Spark Streaming Processing Time vs Total Delay vs Processing Delay


I am trying to understand what the different metrics that Spark Streaming outputs mean and I am slightly confused what is the difference between the Processing Time, Total Delay and Processing Delay of the last batch ?

I have looked at the Spark Streaming guide which mentions the Processing Time as a key metric for figuring if the system is falling behind, but other places such as "Pro Spark Streaming: The Zen of Real-Time Analytics Using Apache Spark" speak about using Total Delay and Processing Delay. I have failed to find any documentation that lists all the metrics produced by Spark Streaming with explanation what each one of them means.
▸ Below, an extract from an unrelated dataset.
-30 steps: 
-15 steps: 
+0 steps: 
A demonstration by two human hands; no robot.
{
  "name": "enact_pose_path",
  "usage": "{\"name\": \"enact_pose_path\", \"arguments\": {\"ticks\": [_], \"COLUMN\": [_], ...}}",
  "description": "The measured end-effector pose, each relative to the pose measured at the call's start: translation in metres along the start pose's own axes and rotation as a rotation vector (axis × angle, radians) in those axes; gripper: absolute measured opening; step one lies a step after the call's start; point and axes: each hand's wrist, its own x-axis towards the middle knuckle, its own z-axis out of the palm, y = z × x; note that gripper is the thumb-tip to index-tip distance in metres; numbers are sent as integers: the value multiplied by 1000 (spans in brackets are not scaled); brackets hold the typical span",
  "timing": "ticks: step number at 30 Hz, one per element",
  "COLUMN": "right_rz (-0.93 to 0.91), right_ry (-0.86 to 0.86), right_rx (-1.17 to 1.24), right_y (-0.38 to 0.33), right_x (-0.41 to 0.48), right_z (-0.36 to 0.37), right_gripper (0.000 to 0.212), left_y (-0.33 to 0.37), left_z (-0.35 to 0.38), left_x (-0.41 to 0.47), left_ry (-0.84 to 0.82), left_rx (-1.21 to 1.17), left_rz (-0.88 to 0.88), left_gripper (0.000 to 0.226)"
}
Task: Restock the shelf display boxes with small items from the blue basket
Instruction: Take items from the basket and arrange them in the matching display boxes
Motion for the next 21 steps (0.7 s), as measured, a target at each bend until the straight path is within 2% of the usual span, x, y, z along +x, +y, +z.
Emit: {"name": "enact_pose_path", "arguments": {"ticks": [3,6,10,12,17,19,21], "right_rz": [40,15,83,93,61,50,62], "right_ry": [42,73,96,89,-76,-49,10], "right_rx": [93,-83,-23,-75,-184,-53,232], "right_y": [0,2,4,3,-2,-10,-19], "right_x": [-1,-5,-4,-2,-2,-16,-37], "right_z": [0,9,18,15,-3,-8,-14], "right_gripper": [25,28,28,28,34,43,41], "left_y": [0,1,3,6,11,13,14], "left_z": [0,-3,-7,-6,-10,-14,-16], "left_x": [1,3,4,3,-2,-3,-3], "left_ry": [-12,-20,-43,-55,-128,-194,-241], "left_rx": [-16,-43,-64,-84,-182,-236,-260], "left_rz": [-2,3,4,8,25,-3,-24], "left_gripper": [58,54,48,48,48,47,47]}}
I would appreciate if someone can outline what each of these three metrics means or point me to any resources that can help me understand that.


Solution

  • Let's break down each metric. For that, let's define a basic streaming application which reads a batch at a given 4 second interval from some arbitrary source, and computes the classic word count:

    inputDStream.flatMap(line => line.split(" "))
                .map(word => (word, 1))
                .reduceByKey(_ + _)
                .saveAsTextFile("hdfs://...")
    
    • Processing Time: The time it takes to compute a given batch for all its jobs, end to end. In our case this means a single job which starts at flatMap and ends at saveAsTextFile, and assumes as a prerequisite that the job has been submitted.

    • Scheduling Delay: The time taken by Spark Streaming scheduler to submit the jobs of the batch. How is this computed? As we've said, our batch reads from the source every 4 seconds. Now let's assume that a given batch took 8 seconds to compute. This means that we're now 8 - 4 = 4 seconds behind, thus making the scheduling delay 4 seconds long.

    • Total Delay: This is Scheduling Delay + Processing Time. Following the same example, if we're 4 seconds behind, meaning our scheduling delay is 4 seconds, and the next batch took another 8 seconds to compute, this means that the total delay is now 8 + 4 = 12 seconds long.

    A live example from a working Streaming application:

    Streaming application

    We see that:

    • The bottom job took 11 seconds to process. So now the next batches scheduling delay is 11 - 4 = 7 seconds.
    • If we look at the second row from the bottom, we see that scheduling delay + processing time = total delay, in that case (rounding 0.9 to 1) 7 + 1 = 8.